__What is being asked__: Search the records for the string "ramen", then copy each line that has it.

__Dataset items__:
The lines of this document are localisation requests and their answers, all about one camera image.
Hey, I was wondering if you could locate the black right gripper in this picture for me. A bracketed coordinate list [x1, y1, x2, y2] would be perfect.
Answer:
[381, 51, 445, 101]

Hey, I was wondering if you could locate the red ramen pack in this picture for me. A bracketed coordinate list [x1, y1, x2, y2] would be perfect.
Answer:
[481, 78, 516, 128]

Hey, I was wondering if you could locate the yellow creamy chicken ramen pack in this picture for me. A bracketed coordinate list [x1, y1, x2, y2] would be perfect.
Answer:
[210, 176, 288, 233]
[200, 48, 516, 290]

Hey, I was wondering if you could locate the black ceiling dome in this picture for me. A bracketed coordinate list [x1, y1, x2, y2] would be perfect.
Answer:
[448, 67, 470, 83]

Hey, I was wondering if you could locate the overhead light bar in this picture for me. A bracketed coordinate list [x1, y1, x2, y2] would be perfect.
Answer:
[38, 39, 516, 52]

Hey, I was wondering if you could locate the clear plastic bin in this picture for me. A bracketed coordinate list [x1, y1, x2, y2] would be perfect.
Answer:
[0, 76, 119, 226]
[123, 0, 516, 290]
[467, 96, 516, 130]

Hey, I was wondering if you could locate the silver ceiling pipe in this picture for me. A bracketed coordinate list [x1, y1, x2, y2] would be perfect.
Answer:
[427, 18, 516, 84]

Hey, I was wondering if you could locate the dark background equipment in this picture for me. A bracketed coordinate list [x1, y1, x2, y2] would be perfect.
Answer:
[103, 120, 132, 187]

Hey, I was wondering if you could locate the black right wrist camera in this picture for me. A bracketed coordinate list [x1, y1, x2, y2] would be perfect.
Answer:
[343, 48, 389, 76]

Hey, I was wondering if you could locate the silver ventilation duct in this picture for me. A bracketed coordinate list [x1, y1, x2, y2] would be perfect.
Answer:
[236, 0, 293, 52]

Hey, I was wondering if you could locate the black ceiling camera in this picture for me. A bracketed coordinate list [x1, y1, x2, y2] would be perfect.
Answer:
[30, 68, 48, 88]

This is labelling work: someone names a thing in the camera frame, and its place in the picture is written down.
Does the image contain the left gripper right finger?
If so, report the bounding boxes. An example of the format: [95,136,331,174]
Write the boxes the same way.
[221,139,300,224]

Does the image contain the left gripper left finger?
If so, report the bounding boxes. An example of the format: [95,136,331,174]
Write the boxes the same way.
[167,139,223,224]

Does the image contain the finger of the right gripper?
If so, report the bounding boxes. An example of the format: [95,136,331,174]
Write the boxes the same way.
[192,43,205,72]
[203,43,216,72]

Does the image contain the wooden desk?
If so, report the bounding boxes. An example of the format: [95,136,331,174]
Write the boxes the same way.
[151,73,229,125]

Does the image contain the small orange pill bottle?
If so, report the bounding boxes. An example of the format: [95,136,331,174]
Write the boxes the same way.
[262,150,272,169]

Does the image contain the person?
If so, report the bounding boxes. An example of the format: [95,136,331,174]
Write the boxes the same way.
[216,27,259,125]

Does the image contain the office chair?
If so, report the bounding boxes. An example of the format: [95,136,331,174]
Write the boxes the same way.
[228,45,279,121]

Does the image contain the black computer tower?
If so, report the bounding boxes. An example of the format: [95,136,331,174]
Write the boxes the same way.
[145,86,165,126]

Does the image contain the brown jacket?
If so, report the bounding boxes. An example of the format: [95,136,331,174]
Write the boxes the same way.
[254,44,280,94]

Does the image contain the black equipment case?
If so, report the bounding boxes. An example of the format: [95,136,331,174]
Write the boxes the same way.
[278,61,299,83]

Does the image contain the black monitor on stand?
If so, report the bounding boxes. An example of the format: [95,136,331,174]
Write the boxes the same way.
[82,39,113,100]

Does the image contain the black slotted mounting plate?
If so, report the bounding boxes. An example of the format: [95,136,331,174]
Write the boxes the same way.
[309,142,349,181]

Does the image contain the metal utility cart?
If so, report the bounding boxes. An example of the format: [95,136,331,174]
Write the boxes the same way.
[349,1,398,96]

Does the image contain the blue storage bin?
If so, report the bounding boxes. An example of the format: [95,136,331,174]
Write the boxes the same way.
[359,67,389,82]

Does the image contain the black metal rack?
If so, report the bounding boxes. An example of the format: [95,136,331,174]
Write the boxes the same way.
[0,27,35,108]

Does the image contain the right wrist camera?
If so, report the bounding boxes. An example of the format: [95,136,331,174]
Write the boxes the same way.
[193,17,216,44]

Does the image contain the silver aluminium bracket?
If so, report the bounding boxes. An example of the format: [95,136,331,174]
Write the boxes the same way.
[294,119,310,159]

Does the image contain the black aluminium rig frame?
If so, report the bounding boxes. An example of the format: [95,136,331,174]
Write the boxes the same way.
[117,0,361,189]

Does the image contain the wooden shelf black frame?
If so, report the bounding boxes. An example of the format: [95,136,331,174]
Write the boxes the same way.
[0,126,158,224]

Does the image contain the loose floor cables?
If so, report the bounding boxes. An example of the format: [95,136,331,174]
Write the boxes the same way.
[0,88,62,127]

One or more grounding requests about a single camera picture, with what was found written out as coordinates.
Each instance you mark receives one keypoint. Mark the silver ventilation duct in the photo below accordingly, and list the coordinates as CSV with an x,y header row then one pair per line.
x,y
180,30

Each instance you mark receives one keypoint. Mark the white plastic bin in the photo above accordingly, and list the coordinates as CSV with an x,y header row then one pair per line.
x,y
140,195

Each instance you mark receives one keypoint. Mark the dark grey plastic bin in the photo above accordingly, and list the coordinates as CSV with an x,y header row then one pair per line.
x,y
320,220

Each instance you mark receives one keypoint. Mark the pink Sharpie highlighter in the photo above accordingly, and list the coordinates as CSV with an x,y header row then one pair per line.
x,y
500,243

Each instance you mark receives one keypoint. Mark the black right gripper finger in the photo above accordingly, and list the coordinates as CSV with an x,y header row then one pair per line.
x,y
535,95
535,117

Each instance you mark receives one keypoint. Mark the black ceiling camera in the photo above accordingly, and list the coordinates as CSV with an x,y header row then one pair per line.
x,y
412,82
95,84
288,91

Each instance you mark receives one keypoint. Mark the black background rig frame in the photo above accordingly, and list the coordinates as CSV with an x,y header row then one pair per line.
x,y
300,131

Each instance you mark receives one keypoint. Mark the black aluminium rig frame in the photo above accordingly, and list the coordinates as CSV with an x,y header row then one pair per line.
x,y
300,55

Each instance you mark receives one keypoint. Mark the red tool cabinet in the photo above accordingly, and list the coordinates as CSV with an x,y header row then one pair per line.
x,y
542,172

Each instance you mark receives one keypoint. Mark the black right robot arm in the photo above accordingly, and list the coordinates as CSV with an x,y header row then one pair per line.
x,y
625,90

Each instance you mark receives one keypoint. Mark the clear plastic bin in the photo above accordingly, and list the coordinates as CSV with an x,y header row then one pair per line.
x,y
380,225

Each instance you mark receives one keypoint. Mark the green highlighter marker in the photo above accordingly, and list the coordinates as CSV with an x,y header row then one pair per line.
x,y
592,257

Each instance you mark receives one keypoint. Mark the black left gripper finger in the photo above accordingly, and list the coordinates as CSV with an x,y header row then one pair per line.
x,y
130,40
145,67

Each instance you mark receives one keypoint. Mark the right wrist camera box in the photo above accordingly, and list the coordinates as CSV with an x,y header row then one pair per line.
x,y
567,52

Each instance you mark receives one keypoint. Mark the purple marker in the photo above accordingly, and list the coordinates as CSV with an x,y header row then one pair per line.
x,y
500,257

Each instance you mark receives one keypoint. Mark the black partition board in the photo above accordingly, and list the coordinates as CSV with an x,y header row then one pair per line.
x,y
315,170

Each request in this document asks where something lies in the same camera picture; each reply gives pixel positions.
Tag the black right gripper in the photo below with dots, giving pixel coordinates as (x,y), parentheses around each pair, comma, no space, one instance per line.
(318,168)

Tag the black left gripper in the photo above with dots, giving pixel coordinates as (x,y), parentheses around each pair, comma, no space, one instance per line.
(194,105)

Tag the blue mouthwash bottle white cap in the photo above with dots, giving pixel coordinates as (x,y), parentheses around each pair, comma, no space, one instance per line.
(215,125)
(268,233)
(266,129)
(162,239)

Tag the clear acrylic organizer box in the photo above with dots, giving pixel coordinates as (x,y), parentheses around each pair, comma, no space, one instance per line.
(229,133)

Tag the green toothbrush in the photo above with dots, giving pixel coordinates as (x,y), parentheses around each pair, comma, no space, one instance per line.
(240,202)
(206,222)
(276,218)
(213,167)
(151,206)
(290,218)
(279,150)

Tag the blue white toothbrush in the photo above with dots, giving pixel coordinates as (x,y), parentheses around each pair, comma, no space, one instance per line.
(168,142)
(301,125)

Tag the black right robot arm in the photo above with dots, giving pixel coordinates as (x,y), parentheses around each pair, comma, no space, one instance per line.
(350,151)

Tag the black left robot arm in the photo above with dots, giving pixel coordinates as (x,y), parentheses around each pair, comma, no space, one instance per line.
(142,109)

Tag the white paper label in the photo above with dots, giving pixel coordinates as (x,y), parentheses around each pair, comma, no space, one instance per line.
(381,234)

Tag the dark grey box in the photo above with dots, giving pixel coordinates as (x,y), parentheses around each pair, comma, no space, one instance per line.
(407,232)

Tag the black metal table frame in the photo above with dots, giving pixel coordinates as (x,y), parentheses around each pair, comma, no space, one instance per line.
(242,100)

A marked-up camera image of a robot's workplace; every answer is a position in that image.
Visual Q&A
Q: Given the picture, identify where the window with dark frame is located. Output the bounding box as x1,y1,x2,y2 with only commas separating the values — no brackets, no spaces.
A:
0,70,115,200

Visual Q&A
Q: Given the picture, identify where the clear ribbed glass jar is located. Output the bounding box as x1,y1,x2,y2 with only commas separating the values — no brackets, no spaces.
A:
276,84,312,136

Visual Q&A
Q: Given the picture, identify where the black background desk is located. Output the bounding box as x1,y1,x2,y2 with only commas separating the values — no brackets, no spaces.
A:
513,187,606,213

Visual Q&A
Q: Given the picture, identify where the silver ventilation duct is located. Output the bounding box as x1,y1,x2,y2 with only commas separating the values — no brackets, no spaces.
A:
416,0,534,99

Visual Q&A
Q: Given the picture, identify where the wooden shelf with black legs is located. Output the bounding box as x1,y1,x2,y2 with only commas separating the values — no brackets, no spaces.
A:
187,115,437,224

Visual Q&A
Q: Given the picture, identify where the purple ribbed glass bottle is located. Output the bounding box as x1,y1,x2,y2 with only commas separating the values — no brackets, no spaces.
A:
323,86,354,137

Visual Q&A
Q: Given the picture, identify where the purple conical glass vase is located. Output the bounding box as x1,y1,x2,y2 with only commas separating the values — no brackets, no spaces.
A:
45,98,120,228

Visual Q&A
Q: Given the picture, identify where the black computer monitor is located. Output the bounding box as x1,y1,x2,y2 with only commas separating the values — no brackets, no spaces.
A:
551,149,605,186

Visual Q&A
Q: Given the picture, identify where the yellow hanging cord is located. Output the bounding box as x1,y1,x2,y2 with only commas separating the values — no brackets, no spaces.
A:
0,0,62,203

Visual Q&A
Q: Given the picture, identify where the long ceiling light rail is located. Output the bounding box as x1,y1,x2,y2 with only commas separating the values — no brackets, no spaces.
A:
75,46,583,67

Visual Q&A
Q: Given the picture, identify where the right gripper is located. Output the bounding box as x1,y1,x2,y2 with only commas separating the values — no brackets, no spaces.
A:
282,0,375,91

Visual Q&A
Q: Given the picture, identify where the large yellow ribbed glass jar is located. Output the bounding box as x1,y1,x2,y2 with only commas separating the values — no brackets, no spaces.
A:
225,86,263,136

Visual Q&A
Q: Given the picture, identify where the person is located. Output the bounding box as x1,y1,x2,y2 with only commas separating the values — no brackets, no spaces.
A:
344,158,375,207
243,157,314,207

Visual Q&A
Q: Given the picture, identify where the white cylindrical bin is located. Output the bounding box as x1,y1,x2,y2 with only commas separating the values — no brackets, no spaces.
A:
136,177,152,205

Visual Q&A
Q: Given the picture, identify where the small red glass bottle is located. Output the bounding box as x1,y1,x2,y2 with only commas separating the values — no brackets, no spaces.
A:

__Written answer__:
Hey, I was wondering if you could locate the red ramen pack in this picture for me. A bracketed coordinate list [x1, y1, x2, y2] would be perfect.
Hey, I was wondering if you could locate the yellow creamy chicken ramen pack in this picture for me. A bracketed coordinate list [x1, y1, x2, y2] would be perfect.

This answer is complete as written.